Some other places to check out are:
The Dolomiti Bellunesi National Park
Tre Cime di LavaredoIf
Cascate del Pisciadu
Lake Lago di Braies
What to Do in the Dolomites
There are tons of things to do in the Dolomites, so you'll never be bored. In the winter, it's a popular ski destination with many different resorts to choose from. In the summer, you can go hiking, mountain biking, climbing, or just spend time relaxing in one of the small villages. There are also several museums, churches, and castles to visit, so there's something for everyone. If you're strapped on time, I would recommend just doing a day trip from Bolzano to one of the small villages or to the Gardena Pass. From there, you can do a quick hike to take in some of the views, grab some food, or take one of the cable cars to see the most in a short period of time.
Eating in Bolzano/The Dolomites
There are so many good places to eat in the Dolomites! In Bolzano, we ate at a few different places, but my favorite was Cibus. Since the town is so close to Austria, the food in the area is a bit of a mix of Italian and German food. But Cibus had a big selection of dishes to choose from for a pretty cheap price! If you're looking for something a bit more upscale, I would recommend Restaurant Laurin. The food is amazing and the service is great, but it's a bit more expensive.
In the Dolomites, we ate at a few different places, but my favorite was the cafe in Rifugio Frara in Selva Gardena. The views from the restaurant were breathtaking. I would highly recommend it if you're looking for a nice place to eat while you're in the Dolomites.

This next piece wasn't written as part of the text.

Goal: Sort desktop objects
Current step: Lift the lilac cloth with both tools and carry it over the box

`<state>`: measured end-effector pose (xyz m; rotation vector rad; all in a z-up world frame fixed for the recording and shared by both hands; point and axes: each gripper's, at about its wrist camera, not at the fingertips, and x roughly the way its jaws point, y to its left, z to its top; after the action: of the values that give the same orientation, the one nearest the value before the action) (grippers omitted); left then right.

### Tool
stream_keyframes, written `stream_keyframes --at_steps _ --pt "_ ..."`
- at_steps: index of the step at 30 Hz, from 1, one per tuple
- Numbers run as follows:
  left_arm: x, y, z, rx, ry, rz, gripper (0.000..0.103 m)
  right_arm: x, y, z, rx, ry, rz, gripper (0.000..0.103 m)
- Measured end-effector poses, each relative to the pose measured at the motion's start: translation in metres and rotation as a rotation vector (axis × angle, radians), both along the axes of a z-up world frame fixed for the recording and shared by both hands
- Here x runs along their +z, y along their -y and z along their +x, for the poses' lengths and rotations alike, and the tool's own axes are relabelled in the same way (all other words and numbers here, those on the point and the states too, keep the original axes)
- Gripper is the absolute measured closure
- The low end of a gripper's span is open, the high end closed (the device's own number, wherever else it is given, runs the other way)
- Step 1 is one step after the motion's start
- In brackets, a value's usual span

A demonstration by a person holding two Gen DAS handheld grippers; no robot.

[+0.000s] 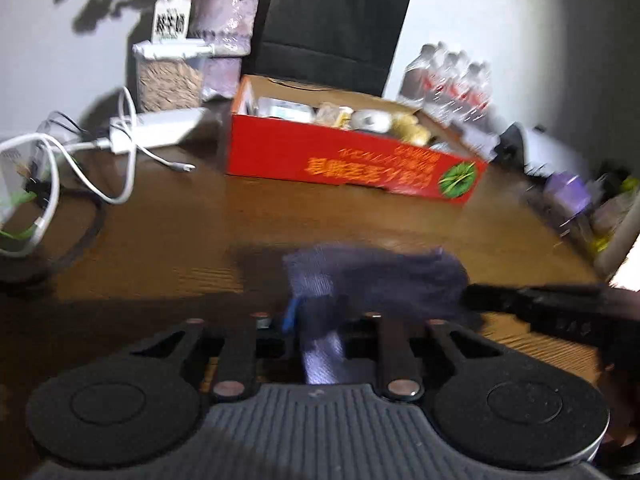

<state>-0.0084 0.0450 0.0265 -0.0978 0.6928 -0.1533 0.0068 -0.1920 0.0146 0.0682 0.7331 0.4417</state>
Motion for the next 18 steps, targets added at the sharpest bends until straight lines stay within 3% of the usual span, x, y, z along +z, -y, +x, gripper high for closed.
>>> stream_keyframes --at_steps 2,3,5,6,7,8,9,10,13,18 --pt "-0.004 0.004 -0.005 -0.01 0.021 0.048 0.053 -0.001 -0.003 0.0 0.002 -0.003 -0.006 0.041" --pt "-0.005 0.004 -0.006 -0.018 0.019 0.052 0.043 -0.002 -0.004 0.002 0.006 -0.011 -0.001 0.04" --pt "-0.01 0.004 -0.005 -0.021 -0.004 0.04 0.043 -0.007 -0.009 0.005 0.015 -0.027 -0.017 0.045" --pt "-0.013 0.003 -0.003 -0.024 -0.026 0.023 0.049 -0.01 -0.012 0.007 0.009 -0.035 -0.029 0.049" --pt "-0.016 0.004 -0.001 -0.026 -0.039 0.003 0.057 -0.012 -0.014 0.008 0.004 -0.029 -0.035 0.057" --pt "-0.016 0.005 -0.001 -0.015 -0.026 0.002 0.063 -0.013 -0.016 0.008 -0.002 -0.017 -0.051 0.073" --pt "-0.016 0.006 0.0 -0.011 -0.028 0.004 0.083 -0.014 -0.019 0.008 -0.007 -0.008 -0.075 0.083" --pt "-0.016 0.007 0.001 -0.001 -0.034 -0.002 0.093 -0.014 -0.021 0.008 -0.005 -0.003 -0.09 0.085" --pt "-0.017 0.008 -0.001 0.008 -0.023 -0.029 0.097 -0.013 -0.024 0.002 0.013 0.007 -0.1 0.097" --pt "-0.005 0.017 -0.025 -0.015 0.003 -0.041 0.099 -0.001 -0.017 -0.03 -0.019 0.047 -0.1 0.1"
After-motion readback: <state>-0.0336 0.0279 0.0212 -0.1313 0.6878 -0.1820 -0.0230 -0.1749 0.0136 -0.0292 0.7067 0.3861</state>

When to Visit the Dolomites
The Dolomites are a great place to visit any time of year! In the winter, it's a popular ski destination, so if you're looking to hit the slopes, that would be the best time to go. We went in early September and the weather was perfect - not too hot and not too cold. The leaves were just starting to change color, so it was a great time to see the fall foliage.If you're looking to avoid the crowds, I would recommend visiting in the shoulder season (spring or fall) or mid-week. We went on a Wednesday and Thursday, and the crowds were significantly smaller than on the weekend.
How Long to Spend in the Dolomites
This really depends on what you want to do and how much time you have. We only had two full days, so we didn't get to do everything on our list. If you want to hike and explore the small villages, I would recommend spending at least 5-7 days. If you just want to relax and enjoy the views, you could probably get away with a few days.
Things to Keep in Mind:
There are speed traps everywhere throughout Italy. Most of the ones we noticed were orange boxes, but they can and will issue tickets even if you are going a few kilometers over the limit. Luckily, the car we rented could detect the speed cameras and would warn us to slow down, but not all cars are like that.
Make sure to get a good map (or download an offline map on your phone) before you head into the Dolomites. The roads are windy and narrow, and it's easy to get lost if you're not paying attention.
Although most people speak Italian in the Dolomites, many of the signs are in German. This can be confusing, but just remember that if you see a sign that says "Ausfahrt" it means exit and "Einfahrt" means entrance.